Bezproblemowe podejście do klonowania konstrukcji wektora ekspresji wirusa zespołu rozrodczo-oddechowego świń

Protokół ten demonstruje budowę długiego i skomplikowanego wektora ekspresji genów. W przypadku gdy pełnowymiarowego fragmentu nie można uzyskać metodą pojedynczego PCR z cDNA lub nie można uzyskać pełnowymiarowego wektora ekspresji genu w drodze wielokrotnej rekombinacji homologicznej in vitro, stosuje się tę metodę. Obecnie klonowanie z wieloma wstawkami stosuje się w celu uzyskania pełnowymiarowego fragmentu DNA do sklonowania do odpowiedniego wektora.

Metoda ta może osiągnąć delecję lub mutację docelowych genów i skutecznie połączyć dużą liczbę fragmentów DNA z wektorem ekspresyjnym. Aby rozpocząć, otwórz oprogramowanie i wybierz opcję utworzenia nowego pliku DNA. Przygotuj sekwencję genu PRRSV z NCBI i kliknij przycisk OK, aby wygenerować pliki sekwencji.

Przeanalizuj sekwencję i zaznacz połączenia fragmentów. Zidentyfikuj wszystkie skrzyżowania przed zaprojektowaniem konkretnych starterów sekwencji dla fragmentów. Następnie kliknij Podkłady i wybierz Dodaj podkład.

Wklej określoną sekwencję i dodaj nakładające się sekwencje wektora do pierwszych pięciu pierwszych nukleotydów startera. Nazwij podkład do przodu i kliknij Dodaj podkład do szablonu, aby włączyć zaprojektowany podkład do szablonu. Następnie zaznacz połączenia fragmentów i zaprojektuj starter fragmentów o odwrotnej sekwencji specyficznej.

Ponownie przejdź do Podkłady i wybierz Dodaj podkład.

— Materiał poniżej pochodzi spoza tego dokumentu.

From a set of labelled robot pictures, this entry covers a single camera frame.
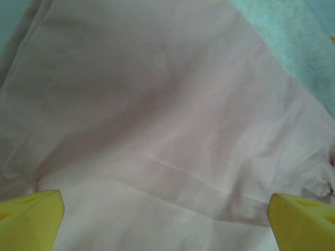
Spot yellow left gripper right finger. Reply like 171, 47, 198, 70
268, 192, 335, 251

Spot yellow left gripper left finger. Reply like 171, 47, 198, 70
0, 189, 65, 251

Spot pale pink shorts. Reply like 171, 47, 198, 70
0, 0, 335, 251

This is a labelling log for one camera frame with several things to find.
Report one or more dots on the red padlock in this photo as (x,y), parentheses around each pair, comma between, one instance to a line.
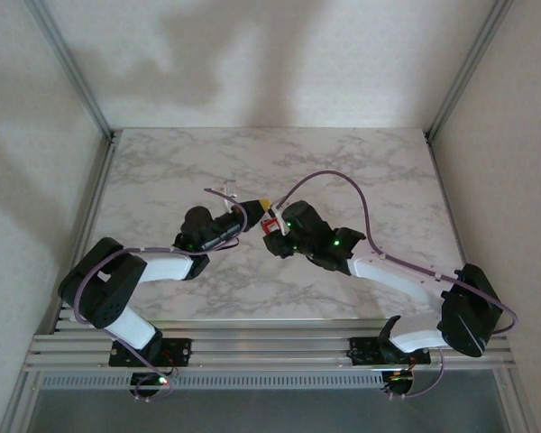
(270,227)

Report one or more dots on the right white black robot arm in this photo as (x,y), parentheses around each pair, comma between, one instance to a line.
(387,277)

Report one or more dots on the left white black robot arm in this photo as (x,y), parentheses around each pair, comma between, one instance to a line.
(167,268)

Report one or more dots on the black controller board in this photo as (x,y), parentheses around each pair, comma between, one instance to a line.
(405,384)
(145,383)

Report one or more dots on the aluminium mounting rail beam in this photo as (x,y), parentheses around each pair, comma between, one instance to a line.
(270,347)

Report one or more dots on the aluminium table side rail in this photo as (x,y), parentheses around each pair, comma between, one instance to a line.
(447,189)
(97,189)

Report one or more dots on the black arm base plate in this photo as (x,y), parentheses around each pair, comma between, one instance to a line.
(360,352)
(180,349)

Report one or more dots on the aluminium frame post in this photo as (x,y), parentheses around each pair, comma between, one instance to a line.
(72,67)
(468,67)

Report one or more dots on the aluminium frame leg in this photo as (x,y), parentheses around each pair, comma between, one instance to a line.
(516,406)
(20,403)

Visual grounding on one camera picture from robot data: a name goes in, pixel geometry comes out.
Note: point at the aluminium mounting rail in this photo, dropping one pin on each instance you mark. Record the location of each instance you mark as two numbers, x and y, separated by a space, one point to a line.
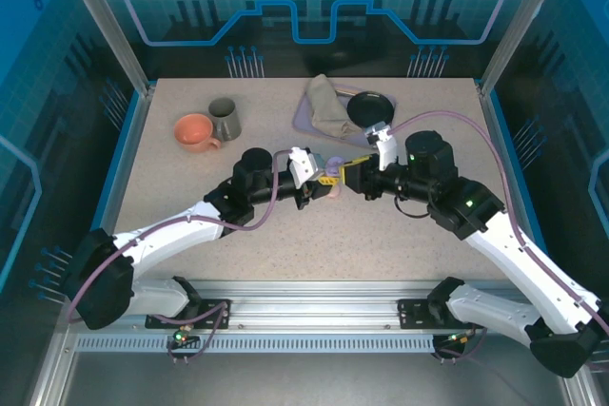
309 306

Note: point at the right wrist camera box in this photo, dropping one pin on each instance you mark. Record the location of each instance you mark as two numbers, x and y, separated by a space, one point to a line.
385 149

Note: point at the left aluminium frame post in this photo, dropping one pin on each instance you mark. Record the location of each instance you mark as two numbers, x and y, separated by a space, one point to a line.
109 30

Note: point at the right aluminium frame post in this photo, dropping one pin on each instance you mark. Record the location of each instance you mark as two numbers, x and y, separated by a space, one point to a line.
518 30

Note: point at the lavender plastic tray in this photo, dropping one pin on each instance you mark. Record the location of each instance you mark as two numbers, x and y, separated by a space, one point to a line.
302 118

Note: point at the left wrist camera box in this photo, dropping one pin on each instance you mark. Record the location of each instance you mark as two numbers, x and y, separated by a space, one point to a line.
302 166

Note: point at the aluminium frame post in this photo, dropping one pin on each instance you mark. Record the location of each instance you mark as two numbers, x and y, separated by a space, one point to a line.
109 30
518 30

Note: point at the aluminium side rail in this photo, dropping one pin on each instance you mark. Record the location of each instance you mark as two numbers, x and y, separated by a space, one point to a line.
124 163
495 130

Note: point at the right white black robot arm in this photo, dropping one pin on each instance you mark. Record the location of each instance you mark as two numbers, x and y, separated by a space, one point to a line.
514 254

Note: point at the left green LED connector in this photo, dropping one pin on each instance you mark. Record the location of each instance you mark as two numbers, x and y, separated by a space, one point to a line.
180 337

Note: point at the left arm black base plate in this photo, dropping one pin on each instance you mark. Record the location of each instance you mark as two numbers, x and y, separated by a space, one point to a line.
227 303

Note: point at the black round plate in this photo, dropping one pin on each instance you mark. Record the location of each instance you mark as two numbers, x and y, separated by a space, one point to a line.
370 109

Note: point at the pink earbud charging case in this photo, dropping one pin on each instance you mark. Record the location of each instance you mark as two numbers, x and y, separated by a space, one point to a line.
337 193

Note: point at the right green LED connector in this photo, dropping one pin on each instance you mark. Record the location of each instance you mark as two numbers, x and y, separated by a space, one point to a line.
459 339

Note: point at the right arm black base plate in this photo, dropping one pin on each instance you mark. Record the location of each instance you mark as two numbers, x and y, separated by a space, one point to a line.
411 315

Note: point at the left aluminium side rail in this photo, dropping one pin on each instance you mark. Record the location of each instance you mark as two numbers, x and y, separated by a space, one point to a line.
124 163

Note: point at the grey ceramic mug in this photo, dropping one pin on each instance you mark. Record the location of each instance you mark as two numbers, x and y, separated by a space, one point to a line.
229 126

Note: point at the right aluminium side rail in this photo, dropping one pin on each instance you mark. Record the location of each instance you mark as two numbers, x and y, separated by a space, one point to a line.
495 130

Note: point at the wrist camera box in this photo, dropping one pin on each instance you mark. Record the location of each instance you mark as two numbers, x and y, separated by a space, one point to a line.
385 149
302 166

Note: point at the brown wooden utensil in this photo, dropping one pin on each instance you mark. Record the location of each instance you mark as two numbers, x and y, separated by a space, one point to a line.
346 90

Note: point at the orange ceramic cup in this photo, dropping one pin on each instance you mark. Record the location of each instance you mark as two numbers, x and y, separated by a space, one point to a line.
192 130

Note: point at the green led connector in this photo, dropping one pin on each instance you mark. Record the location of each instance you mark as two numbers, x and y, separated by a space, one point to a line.
459 339
180 337

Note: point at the purple earbud charging case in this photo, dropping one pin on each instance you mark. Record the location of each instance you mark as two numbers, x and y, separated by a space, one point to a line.
335 161

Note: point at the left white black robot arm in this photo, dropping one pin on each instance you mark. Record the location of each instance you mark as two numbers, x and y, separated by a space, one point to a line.
166 235

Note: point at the beige folded cloth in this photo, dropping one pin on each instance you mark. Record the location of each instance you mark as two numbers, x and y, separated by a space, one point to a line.
328 106

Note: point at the steel base panel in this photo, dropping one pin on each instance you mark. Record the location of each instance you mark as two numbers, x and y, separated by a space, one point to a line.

Wprowadź określoną sekwencję. Dodaj miejsce restrykcyjne do pierwszych pięciu pierwszych nukleotydów.

Uwzględnij również od 20 do 40 par zasad sekwencji zwisu wektora do pierwszych pięciu głównych nukleotydów miejsca restrykcji. Nazwij odwrotny podkład i wybierz pozycję Dodaj podkład do szablonu. Następnie ustaw sześć indywidualnych reakcji PCR przy użyciu sześciu fragmentów i zaprojektowanych par starterów.

Uruchom PCR zgodnie z trzyetapowym protokołem, jak pokazano tutaj. Po zakończeniu PCR odpipetować 1 mikrolitr 6x buforu ładującego DNA z 5 mikrolitrami produktu PCR. Wymieszaj i krótko odwiruj.

Analizować próbki za pomocą elektroforezy w 1% żelu agarozowym. Aby skonstruować gen o pełnej długości, fragmenty insercji PRRSV amplifikowano za pomocą sześciu reakcji PCR. Rozmiary fragmentów potwierdzono za pomocą elektroforezy w żelu agarozowym.

Zacznij od linearyzacji wektora. Przygotować mieszaninę reakcyjną zawierającą specyficzne enzymy restrykcyjne w temperaturze pokojowej. Użyj zestawu do ekstrakcji żelu, aby oczyścić zlinearyzowane wektory, a następnie inkubuj w temperaturze 37 stopni Celsjusza przez 60 minut.

Następnie złóż reakcję bezszwowego klonowania i składania ExonArt w celu subklonowania genu PRRSV. Dostosuj całkowitą objętość reakcji do 10 mikrolitrów za pomocą wysterylizowanej wody dejonizowanej. Następnie dokładnie wymieszaj.

Inkubować mieszaninę w termocyklerze przez 15 do 60 minut w temperaturze 50 stopni Celsjusza. Następnie należy przechowywać próbki na lodzie. Po przekształceniu wektora w kompetentne komórki, wybierz 8 kolonii do 20 mikrolitrów pożywki LB zawierającej kanamycynę.

Skonfiguruj reakcję PCR kolonii, aby przeanalizować transformanty. Pełnowymiarowy PRRSV nad wektorem ekspresji uzyskano poprzez wprowadzenie fragmentu PRRSV 1 do wektora pVAX1, tworząc pVAX1-F1. Kolejne rundy rekombinacji z użyciem specyficznych enzymów restrykcyjnych skutkowały włączeniem fragmentów od 2 do 5, co uwidoczniło się wzrostem rozmiaru plazmidu.